European Central Bank in Frankfurt

The very handsome, 603-foot-tall European Central Bank in Frankfurt was developed by the bank and designed by COOP Himmelblau.  It combines its glass tower with a 1928, low-rise market hall building and a very striking angled and cantileverede connector building.

The council's book provides the following commentary:

"The defining feature of the tower is its large central atria, which are formed through the sculptural fusion of two distinct tower volumes.

Frankfurt atria

European Central Park atria

"This complex geometry was derived by vertically dividing a monolithic block through a hyberboloid cut, wedging two volumes apart, and twisting them around to create interstitial atria space....Within each atrium, interchange platforms and pedestrian bridges recall urban streets and squares, while hanging gardens regulate interior temperature to create a pleasant climate, inviting communal activity."

Skyville @ Dawson

Skyville @ Dawson

A "finalist" for the council's Urban Habitat Award, SkyVille@Dawson was developed by the Housing & Development Board in Singapore and designed by WOHA Architects.  The handsome project has 960 apartments and has three towers angled on its site and each connected by four skybridges.

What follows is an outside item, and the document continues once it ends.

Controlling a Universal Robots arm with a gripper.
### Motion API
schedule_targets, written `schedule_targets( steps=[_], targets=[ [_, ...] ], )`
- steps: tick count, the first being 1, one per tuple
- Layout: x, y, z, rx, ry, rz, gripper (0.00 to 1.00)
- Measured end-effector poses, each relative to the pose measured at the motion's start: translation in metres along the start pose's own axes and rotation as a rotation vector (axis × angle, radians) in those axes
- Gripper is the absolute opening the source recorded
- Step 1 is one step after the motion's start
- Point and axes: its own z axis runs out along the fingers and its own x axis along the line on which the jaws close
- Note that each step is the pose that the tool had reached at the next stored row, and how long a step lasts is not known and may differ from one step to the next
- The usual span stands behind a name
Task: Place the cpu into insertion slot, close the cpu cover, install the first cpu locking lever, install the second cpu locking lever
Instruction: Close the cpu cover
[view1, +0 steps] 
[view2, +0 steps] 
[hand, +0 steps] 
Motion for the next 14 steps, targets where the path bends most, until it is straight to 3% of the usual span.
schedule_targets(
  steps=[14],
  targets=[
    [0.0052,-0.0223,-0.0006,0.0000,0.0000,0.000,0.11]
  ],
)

Dr. Cheong Koon Hean, the head of Singapore's Housing & Development Boared, was named the winner of the council's Lynn S. Beedle Lifetime Achievement Award.  She was the first woman to head the Urban Redevelopment Authority...,and "played a key role in the development of major growth areas...In particular, she led the planning the new city extension at Marina Bay, creating a signature skyline for Singapore and a vibrant live-work-play destination."  The book also stated that "to raise design standards, she guided the development of many landmark projects that have redefined Singapore's public housing from modest construction to award-winning creations.  These projects include the 50-story Pinnacle@Duxton, SkyTerrace and SkyVille@Dawson.

A new "Performance" award was introduced this year by the council and awarded to the 1999 Taipei 101 which is 1,667 feet tall and its design C.Y. Lee & Partners is even more pagodaesque than the Jin Mao Tower shown above.